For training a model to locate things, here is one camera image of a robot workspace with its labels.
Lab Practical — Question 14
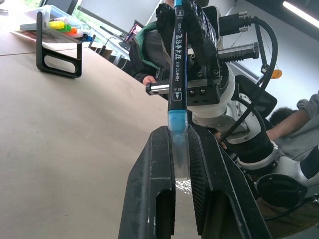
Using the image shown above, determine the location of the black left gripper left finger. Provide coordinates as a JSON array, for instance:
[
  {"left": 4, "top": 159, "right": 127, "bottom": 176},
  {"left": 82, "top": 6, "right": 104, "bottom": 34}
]
[{"left": 118, "top": 125, "right": 176, "bottom": 239}]

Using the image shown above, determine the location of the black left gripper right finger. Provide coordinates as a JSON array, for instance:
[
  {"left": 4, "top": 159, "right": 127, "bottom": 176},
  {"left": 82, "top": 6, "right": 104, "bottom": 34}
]
[{"left": 187, "top": 124, "right": 273, "bottom": 239}]

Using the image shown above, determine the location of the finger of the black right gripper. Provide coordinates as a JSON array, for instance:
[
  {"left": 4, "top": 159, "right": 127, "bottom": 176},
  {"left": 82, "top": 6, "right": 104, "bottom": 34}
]
[
  {"left": 182, "top": 0, "right": 221, "bottom": 77},
  {"left": 155, "top": 2, "right": 175, "bottom": 42}
]

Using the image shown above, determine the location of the black pen with blue cap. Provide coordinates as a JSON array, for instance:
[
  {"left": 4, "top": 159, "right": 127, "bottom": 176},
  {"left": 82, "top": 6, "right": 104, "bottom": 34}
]
[{"left": 166, "top": 0, "right": 191, "bottom": 180}]

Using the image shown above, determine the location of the open laptop computer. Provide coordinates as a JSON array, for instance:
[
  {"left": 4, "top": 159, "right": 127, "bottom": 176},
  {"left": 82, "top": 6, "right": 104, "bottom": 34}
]
[{"left": 118, "top": 19, "right": 145, "bottom": 50}]

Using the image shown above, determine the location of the person in black green jacket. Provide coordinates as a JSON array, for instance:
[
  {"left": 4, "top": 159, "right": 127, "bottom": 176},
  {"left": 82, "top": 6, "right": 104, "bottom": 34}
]
[{"left": 128, "top": 0, "right": 175, "bottom": 86}]

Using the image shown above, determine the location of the person in grey hoodie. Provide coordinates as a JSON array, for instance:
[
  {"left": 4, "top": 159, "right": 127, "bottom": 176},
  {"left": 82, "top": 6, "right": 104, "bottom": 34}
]
[{"left": 266, "top": 91, "right": 319, "bottom": 163}]

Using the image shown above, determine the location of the long ceiling light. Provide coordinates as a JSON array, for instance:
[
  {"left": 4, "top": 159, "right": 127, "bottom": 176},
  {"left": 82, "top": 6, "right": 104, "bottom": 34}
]
[{"left": 282, "top": 0, "right": 319, "bottom": 28}]

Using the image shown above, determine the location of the clear plastic marker box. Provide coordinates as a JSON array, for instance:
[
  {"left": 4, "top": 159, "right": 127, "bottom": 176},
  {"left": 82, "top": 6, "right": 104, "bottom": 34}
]
[{"left": 19, "top": 4, "right": 97, "bottom": 43}]

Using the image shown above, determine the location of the yellow highlighter marker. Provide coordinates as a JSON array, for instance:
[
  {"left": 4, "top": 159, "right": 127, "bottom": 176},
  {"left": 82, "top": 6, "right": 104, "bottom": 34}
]
[{"left": 48, "top": 20, "right": 65, "bottom": 30}]

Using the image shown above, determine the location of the black desk shelf stand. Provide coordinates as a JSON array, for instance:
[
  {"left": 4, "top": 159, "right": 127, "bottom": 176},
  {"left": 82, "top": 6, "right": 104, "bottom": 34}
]
[{"left": 35, "top": 10, "right": 83, "bottom": 79}]

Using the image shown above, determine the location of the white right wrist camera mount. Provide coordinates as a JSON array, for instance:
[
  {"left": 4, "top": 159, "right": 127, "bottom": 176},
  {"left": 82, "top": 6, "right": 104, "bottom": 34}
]
[{"left": 189, "top": 5, "right": 240, "bottom": 126}]

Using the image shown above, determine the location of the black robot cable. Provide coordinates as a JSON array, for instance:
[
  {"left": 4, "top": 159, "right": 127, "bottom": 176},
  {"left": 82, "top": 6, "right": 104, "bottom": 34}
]
[{"left": 217, "top": 10, "right": 279, "bottom": 145}]

•••••

• **Prompt**
Return each line of the data that contains the string "marker".

• **The answer**
Using the image shown above, determine the location of the clear plastic marker box. Provide coordinates as a JSON array, for instance:
Using the image shown above, determine the location of the yellow highlighter marker. Provide coordinates as a JSON array, for instance:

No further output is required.